# Household healthcare seeking patterns for emergent ill-health in Migori, Western Kenya

**Authors:** Zachary A. Kwena, Elizabeth A. Bukusi, Chanda Mwamba, Norton M. Sang, Felix O. Okoth, Jennifer F. Morton, Anna Winters, Derek Pollard, Alastair Van Heerden, Hilton Humphries, Dino Rech, Meagan Bemer, Shawna Cooper, Anjali Sharma, Paul K. Drain

PMC · DOI: 10.3389/fpubh.2025.1658217 · Frontiers in Public Health · 2025-11-10

## TL;DR

This study explores how households in Western Kenya decide where to seek care for sudden illnesses, influenced by community norms, access to services, and perceived illness severity.

## Contribution

The study provides new insights into healthcare-seeking behaviors in a Kenyan context using the Andersen Expanded Behavioral Model.

## Key findings

- Households often use home remedies and local pharmacies due to poor hospital services and long waiting times.
- Perceived illness severity and affected household member influence the urgency and type of care sought.
- Financial barriers and lack of health insurance hinder timely access to formal healthcare facilities.

## Abstract

Healthcare-seeking decisions reflect personal assessments of illness etiology and severity to determine whether, how, and where to seek care. Understanding these contexts enables targeted interventions to address barriers and ensure timely access to quality services. We examined patterns of household healthcare seeking for emergent ill-health in Western Kenya.
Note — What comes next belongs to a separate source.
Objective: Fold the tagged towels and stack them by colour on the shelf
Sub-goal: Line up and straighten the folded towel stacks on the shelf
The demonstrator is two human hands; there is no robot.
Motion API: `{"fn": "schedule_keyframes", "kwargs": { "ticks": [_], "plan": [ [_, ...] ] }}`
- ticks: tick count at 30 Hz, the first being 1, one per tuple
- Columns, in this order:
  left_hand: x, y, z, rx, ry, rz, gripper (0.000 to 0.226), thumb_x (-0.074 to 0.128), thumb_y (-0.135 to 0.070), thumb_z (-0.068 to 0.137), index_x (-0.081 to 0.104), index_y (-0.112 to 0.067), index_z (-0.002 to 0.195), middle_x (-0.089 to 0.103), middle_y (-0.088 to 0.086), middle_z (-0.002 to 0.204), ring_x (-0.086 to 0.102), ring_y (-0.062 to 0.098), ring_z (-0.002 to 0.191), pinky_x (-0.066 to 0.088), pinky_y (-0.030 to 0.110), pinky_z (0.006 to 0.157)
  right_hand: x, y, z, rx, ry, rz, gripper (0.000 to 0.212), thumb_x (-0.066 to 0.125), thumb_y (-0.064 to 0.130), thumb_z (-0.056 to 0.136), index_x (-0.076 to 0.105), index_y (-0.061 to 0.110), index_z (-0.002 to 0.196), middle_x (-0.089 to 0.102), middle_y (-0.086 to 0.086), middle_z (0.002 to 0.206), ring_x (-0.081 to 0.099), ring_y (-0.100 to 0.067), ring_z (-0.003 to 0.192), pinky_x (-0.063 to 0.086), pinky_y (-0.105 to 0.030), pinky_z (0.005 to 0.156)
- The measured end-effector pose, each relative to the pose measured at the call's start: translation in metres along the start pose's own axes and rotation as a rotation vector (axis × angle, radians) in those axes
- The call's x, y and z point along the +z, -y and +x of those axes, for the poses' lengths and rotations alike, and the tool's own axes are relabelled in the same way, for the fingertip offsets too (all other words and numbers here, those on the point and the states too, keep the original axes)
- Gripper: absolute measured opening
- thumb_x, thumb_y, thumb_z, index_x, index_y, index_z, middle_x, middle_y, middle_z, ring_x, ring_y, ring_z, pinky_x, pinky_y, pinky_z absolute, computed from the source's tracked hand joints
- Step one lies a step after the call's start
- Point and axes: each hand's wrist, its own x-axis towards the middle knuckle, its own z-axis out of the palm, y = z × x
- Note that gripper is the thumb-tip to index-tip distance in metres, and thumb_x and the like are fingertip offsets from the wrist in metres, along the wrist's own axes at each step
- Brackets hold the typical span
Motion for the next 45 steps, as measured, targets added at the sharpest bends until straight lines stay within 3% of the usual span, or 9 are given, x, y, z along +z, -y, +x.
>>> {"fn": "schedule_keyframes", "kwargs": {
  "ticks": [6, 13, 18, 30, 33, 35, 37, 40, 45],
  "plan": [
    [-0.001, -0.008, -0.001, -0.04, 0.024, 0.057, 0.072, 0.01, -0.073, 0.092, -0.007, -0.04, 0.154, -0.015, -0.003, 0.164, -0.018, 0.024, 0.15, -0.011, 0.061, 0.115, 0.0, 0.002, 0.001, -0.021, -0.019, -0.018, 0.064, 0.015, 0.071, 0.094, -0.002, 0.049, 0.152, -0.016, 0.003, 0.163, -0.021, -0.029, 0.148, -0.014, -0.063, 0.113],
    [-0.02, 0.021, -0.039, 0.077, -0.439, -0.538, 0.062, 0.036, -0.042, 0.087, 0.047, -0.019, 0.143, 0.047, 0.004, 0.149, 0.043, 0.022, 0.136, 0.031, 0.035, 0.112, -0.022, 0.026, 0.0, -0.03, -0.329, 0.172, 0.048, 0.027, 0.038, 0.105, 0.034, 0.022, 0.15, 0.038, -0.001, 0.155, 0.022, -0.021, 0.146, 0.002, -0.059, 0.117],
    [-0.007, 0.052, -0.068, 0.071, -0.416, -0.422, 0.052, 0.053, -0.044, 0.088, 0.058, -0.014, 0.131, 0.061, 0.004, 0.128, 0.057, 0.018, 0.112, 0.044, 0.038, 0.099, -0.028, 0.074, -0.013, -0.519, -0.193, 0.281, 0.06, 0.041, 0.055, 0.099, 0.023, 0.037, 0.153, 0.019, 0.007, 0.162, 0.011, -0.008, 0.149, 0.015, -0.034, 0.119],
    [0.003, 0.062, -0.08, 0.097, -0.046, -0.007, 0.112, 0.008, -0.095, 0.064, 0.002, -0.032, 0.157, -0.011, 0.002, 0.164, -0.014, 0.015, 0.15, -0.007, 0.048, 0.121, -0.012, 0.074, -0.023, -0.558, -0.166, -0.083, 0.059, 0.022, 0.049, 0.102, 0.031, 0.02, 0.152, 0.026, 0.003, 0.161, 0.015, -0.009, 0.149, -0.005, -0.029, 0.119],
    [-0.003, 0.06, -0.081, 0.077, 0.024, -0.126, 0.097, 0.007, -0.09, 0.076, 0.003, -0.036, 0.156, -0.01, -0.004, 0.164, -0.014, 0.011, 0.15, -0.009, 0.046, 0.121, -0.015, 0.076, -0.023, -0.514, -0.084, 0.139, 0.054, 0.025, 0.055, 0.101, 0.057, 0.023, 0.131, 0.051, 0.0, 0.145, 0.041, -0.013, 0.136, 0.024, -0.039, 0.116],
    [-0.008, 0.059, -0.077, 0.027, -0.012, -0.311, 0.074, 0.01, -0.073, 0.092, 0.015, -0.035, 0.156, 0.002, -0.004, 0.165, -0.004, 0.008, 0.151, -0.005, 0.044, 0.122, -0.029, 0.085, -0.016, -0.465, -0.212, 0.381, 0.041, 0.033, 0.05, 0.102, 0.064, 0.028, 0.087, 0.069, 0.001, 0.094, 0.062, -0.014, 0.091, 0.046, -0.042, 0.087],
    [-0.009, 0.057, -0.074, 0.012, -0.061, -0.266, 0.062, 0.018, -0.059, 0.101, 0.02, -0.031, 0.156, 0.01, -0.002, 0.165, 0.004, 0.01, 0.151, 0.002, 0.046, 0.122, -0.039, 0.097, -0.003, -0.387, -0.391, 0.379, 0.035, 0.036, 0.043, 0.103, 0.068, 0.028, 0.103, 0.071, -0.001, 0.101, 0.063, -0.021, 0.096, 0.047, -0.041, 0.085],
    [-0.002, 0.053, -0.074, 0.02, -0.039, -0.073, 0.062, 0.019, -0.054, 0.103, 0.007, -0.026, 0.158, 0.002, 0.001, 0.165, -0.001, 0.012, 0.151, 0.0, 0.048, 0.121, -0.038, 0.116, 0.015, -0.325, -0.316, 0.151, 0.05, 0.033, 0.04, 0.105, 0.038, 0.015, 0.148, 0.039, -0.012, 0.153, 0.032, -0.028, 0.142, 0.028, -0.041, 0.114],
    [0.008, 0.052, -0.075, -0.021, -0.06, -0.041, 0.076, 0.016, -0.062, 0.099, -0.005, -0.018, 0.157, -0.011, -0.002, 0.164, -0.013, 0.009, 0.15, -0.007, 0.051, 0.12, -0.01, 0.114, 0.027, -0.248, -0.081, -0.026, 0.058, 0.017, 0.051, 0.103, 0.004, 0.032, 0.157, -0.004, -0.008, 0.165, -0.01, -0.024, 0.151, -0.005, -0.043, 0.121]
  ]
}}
As part of a multi-site mixed-methods study evaluating a patient-centered, digitally-facilitated self-testing intervention, we analyzed 16 in-depth interviews and two focus group discussions (n = 14) in Migori County, Kenya. Guided by the Andersen Expanded Behavioral Model, we explored psychosocial, enabling, and need factors influencing household decisions.

We found that a complex interplay of psychosocial, enabling, and need factors determined if, when, and where households sought care for ill members. Psychosocial influences included prevailing community norms that favored home remedies and self-medication prior to formal care as in the quote below: ‘we will start with home remedy, then to self-medication, then we will start looking for those healers…'. Enabling factors, particularly long waiting times, poor service quality, and lack of transport, discouraged timely facility use, leading households to rely on local pharmacies or alternative providers as reported by this participant ‘When you come here [hospital], you will stay for too long, and then… you will be sent to the chemist to buy medication. So, I am taking the cheaper route, I just go to the chemist [pharmacy] direct I take the medicine…' Distance to facilities, financial barriers, and lack of health insurance compromise care-seeking. Need-related considerations, especially perceived illness severity, attribution of cause, and the identity of the affected household member (with children prioritized), determined the urgency and type of care sought as illustrated in the quote ‘There are some infections that you do not go to the hospital and some that you have to go to the hospital. So, it depends on the disease you have'.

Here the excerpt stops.